Uso precoce de adesivo de nicotina aumenta chances de evitar fumo

Administrar produto antes do início “oficial” do tratamento tem efeito. Quem seguiu estratégia teve duas vezes mais probabilidade de parar.

Usar adesivos de nicotina nas semanas anteriores ao início do tratamento aumentam as chances de sucesso para quem quer parar de fumar. A bula do adesivos de nicotina prevê a sua utilização como método auxiliar para cessação do tabagismo. Essa indicação é baseada nos resultados observados em estudos clínicos. Um trabalho realizado por especialistas da Duke University e publicado na revista “Nicotine and Tobacco Research” pode mudar essa recomendação.

Os especialistas avaliaram mais de 400 candidatos a parar de fumar. A hipótese do uso precoce do adesivo foi testada na metade deles, o grupo precoce. A outra metade somente começou o uso na data prevista para todos pararem de fumar. Os fumantes puderam ainda escolher se continuam com seus cigarros habituais ou os trocavam por marcas de baixos teores nessas duas semanas anteriores ao início do tratamento tradicional.

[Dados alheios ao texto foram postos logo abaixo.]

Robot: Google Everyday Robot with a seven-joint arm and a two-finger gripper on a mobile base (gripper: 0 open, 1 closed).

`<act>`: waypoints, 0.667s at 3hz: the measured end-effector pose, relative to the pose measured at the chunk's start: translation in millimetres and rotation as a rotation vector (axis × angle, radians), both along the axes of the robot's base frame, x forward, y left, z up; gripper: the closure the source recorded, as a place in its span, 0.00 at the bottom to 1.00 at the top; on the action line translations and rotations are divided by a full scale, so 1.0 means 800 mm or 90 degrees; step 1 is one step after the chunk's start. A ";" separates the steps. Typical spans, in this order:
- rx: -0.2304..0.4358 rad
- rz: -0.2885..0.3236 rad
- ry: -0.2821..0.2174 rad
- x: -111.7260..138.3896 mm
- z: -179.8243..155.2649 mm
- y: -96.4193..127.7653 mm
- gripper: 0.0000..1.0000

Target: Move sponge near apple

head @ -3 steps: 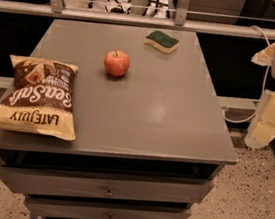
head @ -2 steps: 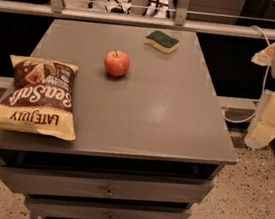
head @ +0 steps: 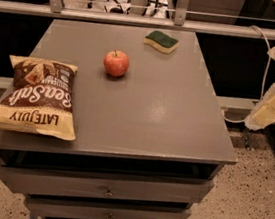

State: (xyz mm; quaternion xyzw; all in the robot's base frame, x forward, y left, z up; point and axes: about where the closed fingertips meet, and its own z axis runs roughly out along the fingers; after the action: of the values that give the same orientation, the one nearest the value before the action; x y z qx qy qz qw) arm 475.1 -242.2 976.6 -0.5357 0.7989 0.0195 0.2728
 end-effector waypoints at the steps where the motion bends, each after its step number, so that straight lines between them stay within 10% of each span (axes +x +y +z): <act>1: 0.119 -0.032 -0.074 0.046 -0.002 -0.030 0.00; 2: 0.211 -0.059 -0.120 0.089 -0.005 -0.049 0.00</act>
Offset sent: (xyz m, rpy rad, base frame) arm 0.1156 -0.0657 -0.0060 0.5167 -0.2720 -0.1541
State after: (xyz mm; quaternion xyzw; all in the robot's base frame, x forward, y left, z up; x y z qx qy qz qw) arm 546.5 -281.2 972.7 -0.4456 0.7794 0.0881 0.4316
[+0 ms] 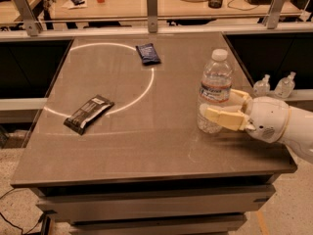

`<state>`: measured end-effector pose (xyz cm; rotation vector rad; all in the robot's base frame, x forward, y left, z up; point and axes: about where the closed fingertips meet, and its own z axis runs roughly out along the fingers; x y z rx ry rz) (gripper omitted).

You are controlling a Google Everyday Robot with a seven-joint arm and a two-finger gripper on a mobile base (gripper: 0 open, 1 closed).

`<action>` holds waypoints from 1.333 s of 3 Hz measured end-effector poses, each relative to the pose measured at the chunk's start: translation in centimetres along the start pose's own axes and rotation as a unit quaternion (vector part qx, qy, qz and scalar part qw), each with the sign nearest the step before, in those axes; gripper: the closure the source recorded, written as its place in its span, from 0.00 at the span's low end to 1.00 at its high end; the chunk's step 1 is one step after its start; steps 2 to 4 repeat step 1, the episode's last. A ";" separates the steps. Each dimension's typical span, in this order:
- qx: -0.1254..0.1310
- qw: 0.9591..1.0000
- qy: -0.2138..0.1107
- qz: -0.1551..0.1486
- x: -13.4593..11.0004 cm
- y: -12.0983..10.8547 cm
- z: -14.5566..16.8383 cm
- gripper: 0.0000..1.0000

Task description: Place water bottle upright

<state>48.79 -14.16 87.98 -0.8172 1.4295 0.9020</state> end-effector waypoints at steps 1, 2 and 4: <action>0.000 1.000 0.000 0.000 -0.1 0.0 0.0 0.61; 0.000 1.000 0.000 0.000 -0.1 0.0 0.0 0.61; 0.000 1.000 0.000 0.000 -0.1 0.0 0.0 0.61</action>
Offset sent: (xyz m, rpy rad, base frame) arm 0.0000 0.0000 0.0000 0.0000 0.0000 0.0000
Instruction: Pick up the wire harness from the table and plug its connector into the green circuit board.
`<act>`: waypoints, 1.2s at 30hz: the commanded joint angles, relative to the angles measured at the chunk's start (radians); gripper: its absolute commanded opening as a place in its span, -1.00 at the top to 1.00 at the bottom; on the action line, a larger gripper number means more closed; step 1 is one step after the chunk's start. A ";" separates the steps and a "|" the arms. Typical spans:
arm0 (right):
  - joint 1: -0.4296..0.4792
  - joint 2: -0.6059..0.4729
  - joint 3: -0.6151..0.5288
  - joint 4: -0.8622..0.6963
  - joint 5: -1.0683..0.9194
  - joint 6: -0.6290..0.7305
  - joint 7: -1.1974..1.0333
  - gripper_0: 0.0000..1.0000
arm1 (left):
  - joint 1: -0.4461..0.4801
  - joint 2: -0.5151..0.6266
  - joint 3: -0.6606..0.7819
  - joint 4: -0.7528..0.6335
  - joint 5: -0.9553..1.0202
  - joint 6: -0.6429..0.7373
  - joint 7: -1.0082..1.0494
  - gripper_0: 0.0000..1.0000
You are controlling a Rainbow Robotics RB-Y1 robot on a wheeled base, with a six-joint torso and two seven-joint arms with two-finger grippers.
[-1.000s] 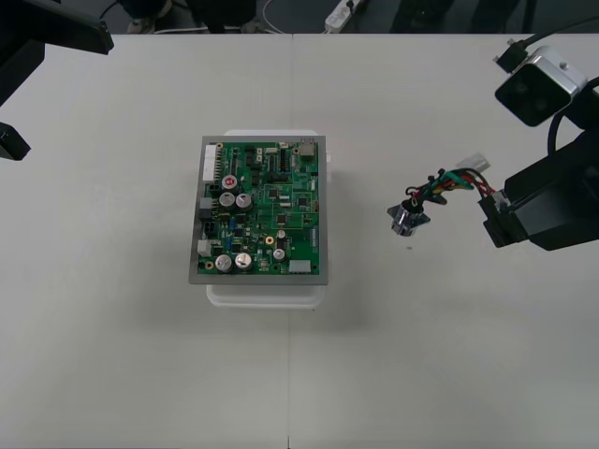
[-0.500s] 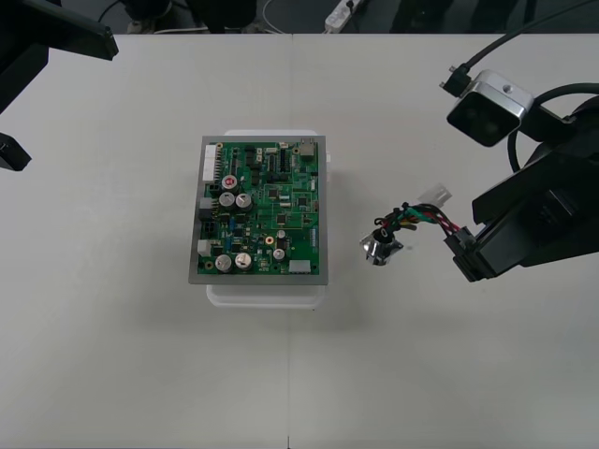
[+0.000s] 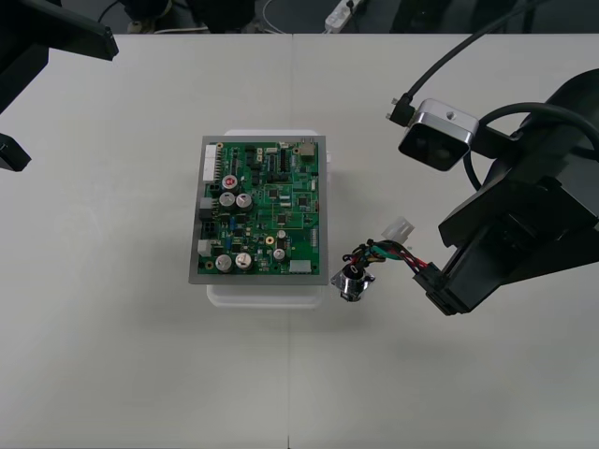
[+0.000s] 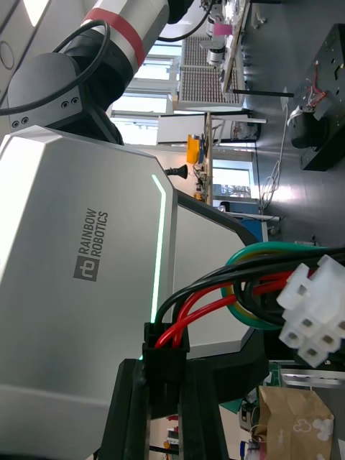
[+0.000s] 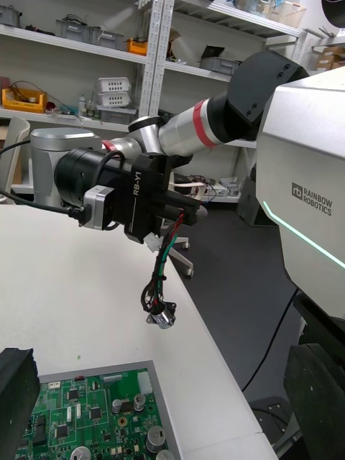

Na data prevista, todos pararam de fumar e passaram a receber adesivos de nicotina. O protocolo de retirada da nicotina seguido durante a pesquisa foi o habitual. Seis semanas com adesivos de 21 miligramas de nicotina, seguidos 2 semanas de 14 miligramas e mais 2 de 7 miligramas diários.

O número de participantes que conseguiu se manter livre do cigarro depois de 10 semanas foi duas vezes maior no grupo que usou os adesivos antes do que é recomendado. O tipo de cigarro escolhido pelos participantes no período antes de largar o vício não foi importante para o sucesso ou não de quem tentou se livrar deles. Um aspecto interessante observado pelos médicos foi o de que as pessoas que tinham menor nível de dependência de nicotina segundo um teste padrão foram as que obtiveram maior sucesso. Quase três vezes mais pessoas conseguiram manter a abstinência após as 10 semanas.

Essa pesquisa deverá servir para iniciar a revisão do protocolo de utilização dos adesivos de nicotina. Até lá devem ser seguidas as orientações dos médicos quanto ao seu uso.

Luis Fernando Correia é médico e apresentador do “Saúde em Foco”, da CBN.